Some people use thimbles. I didn't because they are bulky and ugly and the low friction ones are pricey and not required for the light load relative to rope diameter even with occasional heavy loads from a fall. I only use thimbles for very high load areas like standing rigging and I might use the expensive ones that separate the lashings if I need less friction.
@@atomvoyager Thanks for the reply. I was just discovering the existence of low friction rings, which I guess fills some of the same functions.
The coated ones are only unsafe if you do not do proper maintenance and inspection . mine are from 1994 and no rust I clean inspect and remove them during the winter Thou i do like your dyneema lines and if I ever replace will go that route
Thanks for mentioning that. I had a poor choice of words. What I should have said was that since many coated wires were made with 304 wire and that you can't see through the plastic to see if the wire is cracked that they are a less safe choice than 316 grade bare 1x19. If yours have seen a lot of saltwater over the years and are not weeping rust then yours are probably made of a good grade of wire.
Why the knots at the stanchions? I was under the impression we want the line to run through them to distribute the load across the stanchions. Am I wrong?
The knot is acting as a gate eye and in this case is no different than how standard lifelines work. Normal gates are just stanchions that are reinforced with a strut to be better able to handle the load. It's true that is a theoretical weakness since the stanchion is easier to bend without a strut but in practice it should not be an issue. The only thing that will happen in this case is the stanchion initially takes some of the load and under high shock load bends very slightly until the load transfers to the pushpit. That won't be a problem or change the outcome of a sailor going overboard. You can keep the knot about an inch aft of the stanchion if you want to ensure the load is transferred to the pushpit and does not first load the stanchion. Small boats can't afford the space or justify bulky lifeline gates.
Interesting to see you change from 316SS/1x19 wire lifelines to dyneema.
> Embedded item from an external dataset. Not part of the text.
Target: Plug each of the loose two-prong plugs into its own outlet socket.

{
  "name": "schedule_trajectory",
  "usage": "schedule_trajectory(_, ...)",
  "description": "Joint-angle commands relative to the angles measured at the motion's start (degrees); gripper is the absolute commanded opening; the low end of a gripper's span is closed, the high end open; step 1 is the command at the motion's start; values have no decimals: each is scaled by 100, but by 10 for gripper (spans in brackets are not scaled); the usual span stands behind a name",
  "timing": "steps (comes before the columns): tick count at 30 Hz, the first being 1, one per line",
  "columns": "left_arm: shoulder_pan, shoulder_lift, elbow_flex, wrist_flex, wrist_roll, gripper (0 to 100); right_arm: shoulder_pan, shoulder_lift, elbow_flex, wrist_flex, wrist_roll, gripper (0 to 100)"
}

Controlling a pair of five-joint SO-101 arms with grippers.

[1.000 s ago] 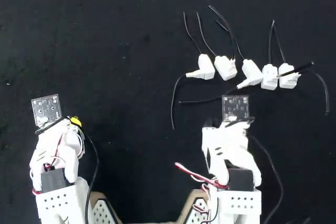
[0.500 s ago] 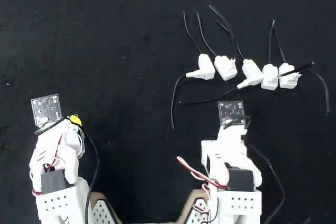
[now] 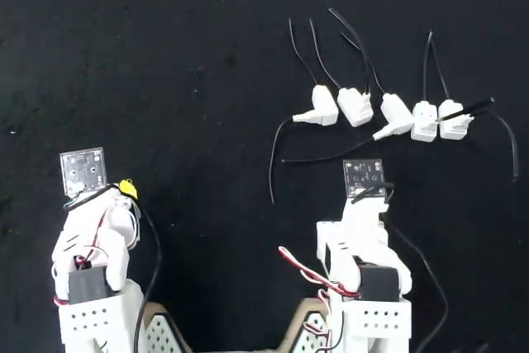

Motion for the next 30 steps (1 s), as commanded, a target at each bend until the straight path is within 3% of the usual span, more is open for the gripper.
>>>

Will you also be a convert to dyneema standing rigging with other parts from Colligo? Cutting the dyneema with Titanium shears is also very easy, as shown by YT Sailing Zingaro...Always appreciate your videos. Thought I'd have an A30 by now, but colon/liver cancer has slowed me, temporarily...
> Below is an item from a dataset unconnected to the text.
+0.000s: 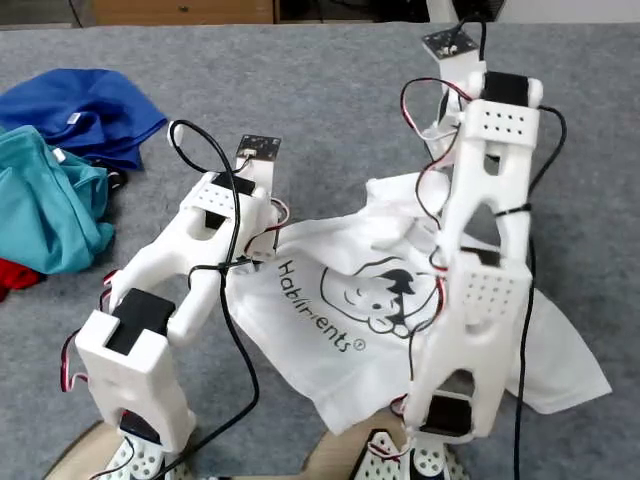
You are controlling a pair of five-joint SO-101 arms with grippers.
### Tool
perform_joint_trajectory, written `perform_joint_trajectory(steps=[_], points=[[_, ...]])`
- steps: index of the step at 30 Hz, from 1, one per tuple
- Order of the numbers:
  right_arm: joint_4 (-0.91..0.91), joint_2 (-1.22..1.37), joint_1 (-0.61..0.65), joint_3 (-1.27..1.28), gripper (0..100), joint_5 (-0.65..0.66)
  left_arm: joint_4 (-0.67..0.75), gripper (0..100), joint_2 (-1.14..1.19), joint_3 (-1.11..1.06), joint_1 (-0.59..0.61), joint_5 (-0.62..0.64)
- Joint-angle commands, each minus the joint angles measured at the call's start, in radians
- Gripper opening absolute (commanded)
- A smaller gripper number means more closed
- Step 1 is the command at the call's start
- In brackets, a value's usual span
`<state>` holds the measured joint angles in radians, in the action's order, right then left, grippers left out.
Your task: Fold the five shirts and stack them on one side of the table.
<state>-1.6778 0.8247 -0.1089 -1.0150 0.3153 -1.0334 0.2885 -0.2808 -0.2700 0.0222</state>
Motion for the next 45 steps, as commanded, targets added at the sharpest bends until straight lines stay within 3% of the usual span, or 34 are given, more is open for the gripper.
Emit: perform_joint_trajectory(steps=[1, 4, 12, 21, 27, 45], points=[[-0.095, 0.102, 0.019, -0.289, 16.8, -0.015, 0.028, 2, 0.001, 0.0, 0.014, -0.008], [-0.109, 0.162, 0.019, -0.378, 16.8, -0.015, 0.028, 2, 0.001, 0.0, 0.014, -0.008], [-0.109, 0.137, 0.03, -0.277, 16.8, -0.009, 0.028, 2, 0.001, 0.0, 0.014, -0.009], [-0.107, -0.131, 0.028, 0.053, 17.0, 0.227, 0.028, 2, 0.001, 0.0, 0.014, -0.009], [-0.087, -0.154, 0.024, 0.127, 17.0, 0.313, 0.028, 2, 0.001, 0.0, 0.014, -0.009], [-0.012, 0.004, 0.042, 0.071, 15.9, 0.315, 0.028, 2, 0.001, 0.0, 0.014, -0.009]])
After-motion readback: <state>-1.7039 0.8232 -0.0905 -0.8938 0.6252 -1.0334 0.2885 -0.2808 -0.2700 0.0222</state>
I do plan on using dyneema for replacing my intermediate aft shrouds on Atom soon but probably will stick with stainless 1x19 for the other standing rigging for now since I like my rigging to be set it and forget it rather than tensioning frequently for stretch and the other issues of changing to dyneema such as initial cost, bulky splices and fittings I don't care for the look of, UV degradation, etc. But I may come around to it one day as I get more familiar working with it. Sorry to hear about your health issues and I hope you find your boat soon.
Hikers often use the $5 ceramic knife from Harbor Freight on Dyneema hammock rigging. Works well for cutting fiberglass cloth too.
Hi what is the purpose of the overhand knot please?
The knot allows you to unclip the pelican hook for boarding without letting the forward part of the lifelines go slack.